Not really. These aren't "protesters trying to stop a building project." Like it or not, they're also criminals who are disrupting websites and networks that other folks are paying to use. However, let's humor you and say they're simple protesters.
How is that any different from protesters trying to stop a building project? It's pretty typical for protesters to physically place their bodies on the property where the project is to take place and then affix said bodies there by, for instance, chaining themselves to an existing building or structure. This is criminal trespass and disturbing the peace, among other things. You make this distinction like normal protesters are good and wholesome but these internet folks are criminals! In truth, most successful protests involve crimes.
As every person who engages in civil disobedience knows, you've got to be prepared to be arrested/punished.
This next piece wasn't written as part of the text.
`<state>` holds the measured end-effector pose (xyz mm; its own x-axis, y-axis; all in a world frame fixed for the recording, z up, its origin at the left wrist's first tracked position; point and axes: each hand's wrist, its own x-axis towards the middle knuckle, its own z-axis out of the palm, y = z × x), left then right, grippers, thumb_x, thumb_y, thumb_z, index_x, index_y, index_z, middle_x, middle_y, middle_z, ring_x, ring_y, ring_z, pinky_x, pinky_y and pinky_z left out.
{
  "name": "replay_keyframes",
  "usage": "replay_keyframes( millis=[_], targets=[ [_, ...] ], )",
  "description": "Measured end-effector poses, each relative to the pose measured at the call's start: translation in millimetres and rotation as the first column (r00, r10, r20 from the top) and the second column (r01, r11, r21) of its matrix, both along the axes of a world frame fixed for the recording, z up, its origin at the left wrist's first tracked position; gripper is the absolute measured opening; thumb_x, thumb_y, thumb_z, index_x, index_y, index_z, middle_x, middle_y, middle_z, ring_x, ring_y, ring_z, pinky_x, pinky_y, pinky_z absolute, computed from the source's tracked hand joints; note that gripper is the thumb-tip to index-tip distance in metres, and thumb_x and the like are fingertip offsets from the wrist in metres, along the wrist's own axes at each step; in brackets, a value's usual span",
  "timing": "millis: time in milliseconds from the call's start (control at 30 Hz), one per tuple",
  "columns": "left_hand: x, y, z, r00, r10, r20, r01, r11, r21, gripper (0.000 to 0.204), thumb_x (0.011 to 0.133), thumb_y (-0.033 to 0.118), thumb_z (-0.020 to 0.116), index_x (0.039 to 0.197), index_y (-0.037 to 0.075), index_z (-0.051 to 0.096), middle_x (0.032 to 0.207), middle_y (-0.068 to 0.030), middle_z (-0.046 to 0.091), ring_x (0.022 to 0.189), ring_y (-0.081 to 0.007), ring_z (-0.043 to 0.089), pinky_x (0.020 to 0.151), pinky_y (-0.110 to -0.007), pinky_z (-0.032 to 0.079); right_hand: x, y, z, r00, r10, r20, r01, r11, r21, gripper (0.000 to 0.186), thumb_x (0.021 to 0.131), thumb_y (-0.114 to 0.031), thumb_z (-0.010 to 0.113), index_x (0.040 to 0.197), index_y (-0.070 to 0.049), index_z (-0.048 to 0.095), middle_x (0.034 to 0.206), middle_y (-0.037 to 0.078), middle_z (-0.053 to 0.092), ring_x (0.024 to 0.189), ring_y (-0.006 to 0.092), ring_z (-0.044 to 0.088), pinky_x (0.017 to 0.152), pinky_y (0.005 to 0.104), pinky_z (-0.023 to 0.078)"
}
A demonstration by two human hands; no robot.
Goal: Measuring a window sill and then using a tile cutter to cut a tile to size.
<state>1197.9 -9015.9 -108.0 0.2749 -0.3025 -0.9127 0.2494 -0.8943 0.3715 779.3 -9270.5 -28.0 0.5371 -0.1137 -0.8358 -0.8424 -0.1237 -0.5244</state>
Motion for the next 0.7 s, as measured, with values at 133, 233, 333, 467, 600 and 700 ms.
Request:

The long arm of the law doesn't always roll their eyes and wait for you to go away.
Yeah, because as every person who engages in civil disobedience knows, engaging in civil disobedience makes you an actual criminal. A righteous, principled criminal perhaps, but a criminal nonetheless.
Palin may be human but public figures open themselves to criticism.
You're free to criticize her all you like. You are not free to damage, attempt to damage, or otherwise engage in any kind of criminal mischief against her, her family, her property, or her vendors (ISP, hosting provider, etc) because you don't like something she said.
What if the "something she said" is criminal incitement to violence and the police aren't doing anything about it?
Would this also result in them being charged with conspiracy?
No. "Conspiracy" and "joint and several liability" are distinct and essentially unrelated concepts. They might also be charged with conspiracy but it wouldn't be because they were jointly and severally liable.
It's not "Script Kiddies" on 4chan. It's "Script Kitties" :-)
I believe you mean "Script Kittehs".
You MORORN, The HTTP port is WWW, even my GRANDMOTHER knows that!
I heard WWW was greek for 666, so I don't use the HTTP anymore.